Symptoms of balanitis can include:

  • Redness, swelling, soreness, or itching of the head of the penis or foreskin
  • Pain during urination or sex
  • A thick, white, lumpy discharge
  • A rash on the penis
  • A foul smell

What is the Treatment?

Balanitis is not a serious condition. However, as some of the symptoms are the same as some sexually transmitted infections, it is important to visit your GP or sexual health clinic to confirm the diagnosis. Treatment will then depend on what the underlying cause is.

In all cases, you should keep your penis clean and dry by thoroughly washing it with warm water at least once a day. Avoid using soaps which may irritate the skin.

  • If your balanitis is caused by a fungal infection, it should be treated with an anti-fungal cream, which is applied daily for at least two weeks. Alternatively, your GP may prescribe an antifungal tablet.
  • If your balanitis is caused by a bacterial infection, your GP will prescribe a course of of antibiotics.
  • If your balanitis is caused by a skin condition, such as psoriasis, or other skin irritation rather than an infection, your GP can prescribe a topical corticosteroid. This is a steroid cream or ointment that should be applied to the head of your penis once a day until your symptoms have cleared up. It should not be applied for more than 14 days, as it can cause a thinning of the skin.
  • With all of these treatments, you should see an improvement in your symptoms within 7 days. If this doesn’t happen, see your GP again. They may need to carry out further tests or refer you to a specialist. If your balanitis is caused by an allergy, your doctor can arrange a test to identify what is causing the allergic reaction.

Although balanitis itself is not contagious, some of the underlying causes, such as STIs, fungal or bacterial infections are contagious. If your partner has a yeast infection, such as thrush, it is important that you both get treated to avoid re-infecting each other.

If you have a tight foreskin (phimosis) and often suffer from balanitis, your GP may recommend a partial circumcision (removal of some of your foreskin) to help alleviate the condition.
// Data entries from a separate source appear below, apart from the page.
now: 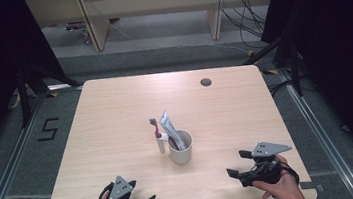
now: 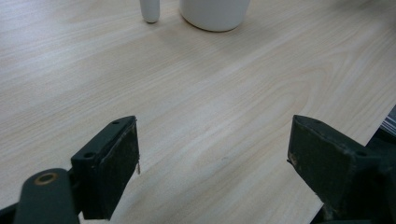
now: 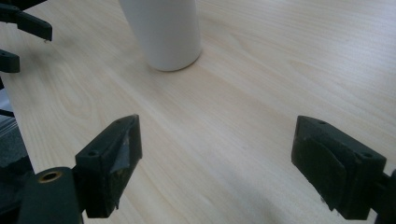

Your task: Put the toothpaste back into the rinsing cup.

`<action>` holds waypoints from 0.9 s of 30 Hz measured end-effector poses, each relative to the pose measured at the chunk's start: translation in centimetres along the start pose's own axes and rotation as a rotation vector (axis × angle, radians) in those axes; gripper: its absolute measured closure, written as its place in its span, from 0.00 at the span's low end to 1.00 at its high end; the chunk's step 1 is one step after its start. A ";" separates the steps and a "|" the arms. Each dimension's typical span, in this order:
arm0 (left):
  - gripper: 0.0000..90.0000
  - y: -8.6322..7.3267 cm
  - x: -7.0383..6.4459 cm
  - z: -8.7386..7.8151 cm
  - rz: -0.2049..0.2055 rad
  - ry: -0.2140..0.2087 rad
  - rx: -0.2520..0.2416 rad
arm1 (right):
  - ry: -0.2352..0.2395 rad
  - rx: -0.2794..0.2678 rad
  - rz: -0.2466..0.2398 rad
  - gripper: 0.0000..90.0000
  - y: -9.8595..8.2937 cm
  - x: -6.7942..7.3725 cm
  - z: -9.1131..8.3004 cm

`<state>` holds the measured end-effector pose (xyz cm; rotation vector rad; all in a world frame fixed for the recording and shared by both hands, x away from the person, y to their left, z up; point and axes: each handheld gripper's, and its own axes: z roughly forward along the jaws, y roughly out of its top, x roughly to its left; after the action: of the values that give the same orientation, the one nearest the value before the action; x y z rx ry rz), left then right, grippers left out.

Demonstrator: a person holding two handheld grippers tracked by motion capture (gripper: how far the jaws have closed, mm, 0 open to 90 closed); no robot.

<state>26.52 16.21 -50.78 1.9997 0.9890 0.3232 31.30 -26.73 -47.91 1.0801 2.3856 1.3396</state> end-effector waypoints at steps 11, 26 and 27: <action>0.18 0.0 0.0 0.0 0.000 0.000 0.000 | -0.024 0.052 0.005 0.18 -1.6 0.4 -0.7; 0.18 0.0 -0.1 0.2 -0.016 -0.006 -0.015 | -0.050 0.120 0.000 0.18 -3.2 0.3 -1.7; 0.18 0.0 -0.1 0.2 -0.015 -0.006 -0.015 | -0.055 0.124 -0.013 0.18 -3.2 0.2 -1.7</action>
<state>26.50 16.00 -50.88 1.9780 0.9945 0.3149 28.71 -28.73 -49.47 1.1156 2.4586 1.1556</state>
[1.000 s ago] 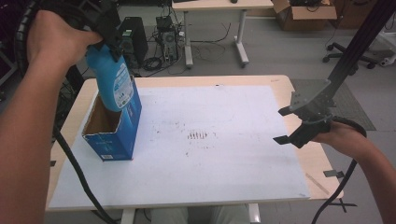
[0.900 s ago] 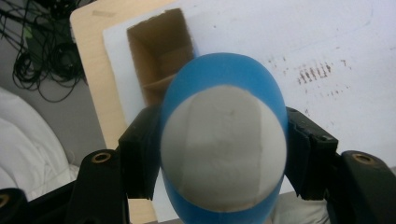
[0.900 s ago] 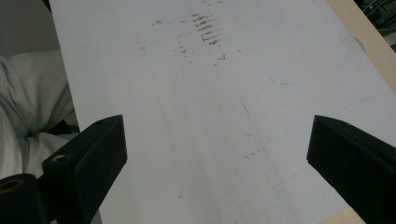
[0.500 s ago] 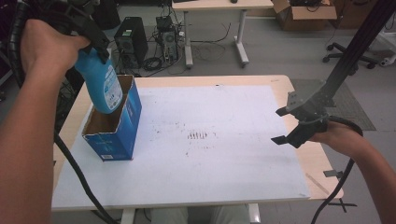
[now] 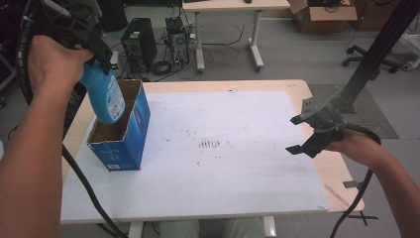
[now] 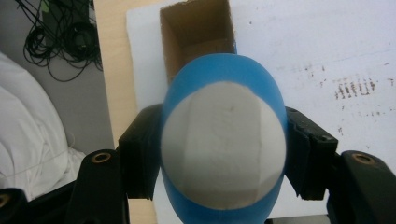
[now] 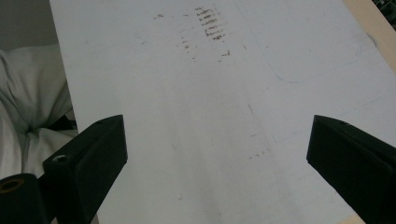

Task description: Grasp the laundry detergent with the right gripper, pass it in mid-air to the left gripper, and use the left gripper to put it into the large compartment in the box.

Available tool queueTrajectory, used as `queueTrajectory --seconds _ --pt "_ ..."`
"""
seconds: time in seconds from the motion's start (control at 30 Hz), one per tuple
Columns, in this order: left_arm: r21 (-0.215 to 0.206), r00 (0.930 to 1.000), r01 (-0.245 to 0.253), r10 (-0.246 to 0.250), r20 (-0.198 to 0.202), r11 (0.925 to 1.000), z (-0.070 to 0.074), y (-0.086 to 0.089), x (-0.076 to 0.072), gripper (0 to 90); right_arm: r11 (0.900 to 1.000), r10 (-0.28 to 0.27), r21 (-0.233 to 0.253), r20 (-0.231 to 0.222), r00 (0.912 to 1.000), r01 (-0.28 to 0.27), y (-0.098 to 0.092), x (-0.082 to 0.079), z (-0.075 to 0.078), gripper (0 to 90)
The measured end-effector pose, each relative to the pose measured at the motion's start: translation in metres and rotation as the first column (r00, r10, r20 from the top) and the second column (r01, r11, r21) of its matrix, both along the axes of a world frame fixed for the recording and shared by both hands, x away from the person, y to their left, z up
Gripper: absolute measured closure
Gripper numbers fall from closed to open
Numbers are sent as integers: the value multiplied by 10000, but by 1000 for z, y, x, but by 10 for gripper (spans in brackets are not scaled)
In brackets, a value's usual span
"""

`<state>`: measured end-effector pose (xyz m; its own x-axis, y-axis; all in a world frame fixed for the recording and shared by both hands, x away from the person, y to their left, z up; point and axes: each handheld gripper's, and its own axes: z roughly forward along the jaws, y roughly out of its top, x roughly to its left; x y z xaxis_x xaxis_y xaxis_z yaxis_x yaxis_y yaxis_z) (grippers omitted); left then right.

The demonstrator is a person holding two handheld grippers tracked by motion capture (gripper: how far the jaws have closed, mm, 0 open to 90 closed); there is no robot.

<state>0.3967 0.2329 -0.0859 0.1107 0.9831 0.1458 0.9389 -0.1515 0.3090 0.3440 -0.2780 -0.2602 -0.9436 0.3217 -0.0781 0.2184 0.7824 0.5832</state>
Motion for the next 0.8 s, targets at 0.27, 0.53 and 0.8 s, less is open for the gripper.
queueTrajectory --seconds 0.27,0.53,0.8 --pt "18 9999 67 -67 105 10000 -17 3 3 381 10000 -58 47 -27 10000 59 -2 0 0 50" --pt "16 10000 -17 17 36 10000 -32 9 5 381 9998 -166 76 -31 9999 166 -6 -1 0 50" --pt "18 10000 -29 29 -27 10000 -52 14 6 381 9999 -150 69 -51 9999 151 -4 0 -2 50"
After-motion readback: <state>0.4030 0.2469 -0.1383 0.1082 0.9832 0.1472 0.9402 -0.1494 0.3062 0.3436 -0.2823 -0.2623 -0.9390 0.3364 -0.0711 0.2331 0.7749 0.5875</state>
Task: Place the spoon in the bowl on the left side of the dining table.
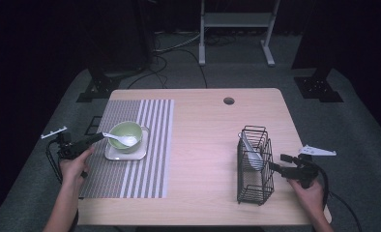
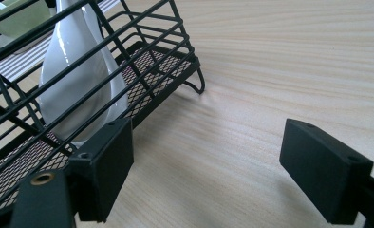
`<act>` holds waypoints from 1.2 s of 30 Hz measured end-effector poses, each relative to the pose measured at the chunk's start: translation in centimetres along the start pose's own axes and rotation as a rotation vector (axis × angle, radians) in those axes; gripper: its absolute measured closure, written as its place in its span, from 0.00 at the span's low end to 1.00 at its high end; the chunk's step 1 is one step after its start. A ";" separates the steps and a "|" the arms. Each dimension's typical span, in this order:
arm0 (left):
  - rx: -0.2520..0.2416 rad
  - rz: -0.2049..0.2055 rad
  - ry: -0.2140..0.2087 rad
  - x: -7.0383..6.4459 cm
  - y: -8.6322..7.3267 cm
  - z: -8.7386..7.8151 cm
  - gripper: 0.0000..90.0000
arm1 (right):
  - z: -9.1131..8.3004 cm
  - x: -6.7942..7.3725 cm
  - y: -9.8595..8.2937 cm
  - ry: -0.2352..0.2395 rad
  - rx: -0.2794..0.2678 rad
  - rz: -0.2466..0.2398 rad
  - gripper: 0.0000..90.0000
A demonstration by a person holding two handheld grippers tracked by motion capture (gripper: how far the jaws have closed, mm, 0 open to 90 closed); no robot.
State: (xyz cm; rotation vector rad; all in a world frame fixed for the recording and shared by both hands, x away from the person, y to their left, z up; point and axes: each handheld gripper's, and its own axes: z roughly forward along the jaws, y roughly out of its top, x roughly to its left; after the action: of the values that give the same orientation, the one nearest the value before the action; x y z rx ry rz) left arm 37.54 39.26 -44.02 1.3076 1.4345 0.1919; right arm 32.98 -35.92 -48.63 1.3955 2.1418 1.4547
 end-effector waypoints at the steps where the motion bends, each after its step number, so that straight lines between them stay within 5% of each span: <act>1: 0.005 0.005 0.002 0.0 -0.1 -0.1 0.64 | 0.0 0.0 0.0 0.000 0.000 0.000 0.19; 36: 0.024 0.081 -0.051 -2.1 -1.4 -3.0 0.55 | 0.0 0.0 0.0 -0.005 0.000 0.003 0.19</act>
State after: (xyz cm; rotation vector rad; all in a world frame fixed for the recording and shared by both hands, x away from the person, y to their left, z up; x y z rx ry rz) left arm 33.87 38.65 -42.72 1.3824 1.3457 0.1943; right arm 32.98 -35.94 -48.63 1.4009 2.1382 1.4507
Can I Have Sex if I Have Balanitis?

If your balanitis is caused by a skin irritation rather than an infection then it is fine to have sex while you are treating it, although you may experience penis pain. However, if your balanitis is caused by a fungal infection or sexually transmitted infection, you should avoid having sex during your treatment because you could transmit the infection to your partner.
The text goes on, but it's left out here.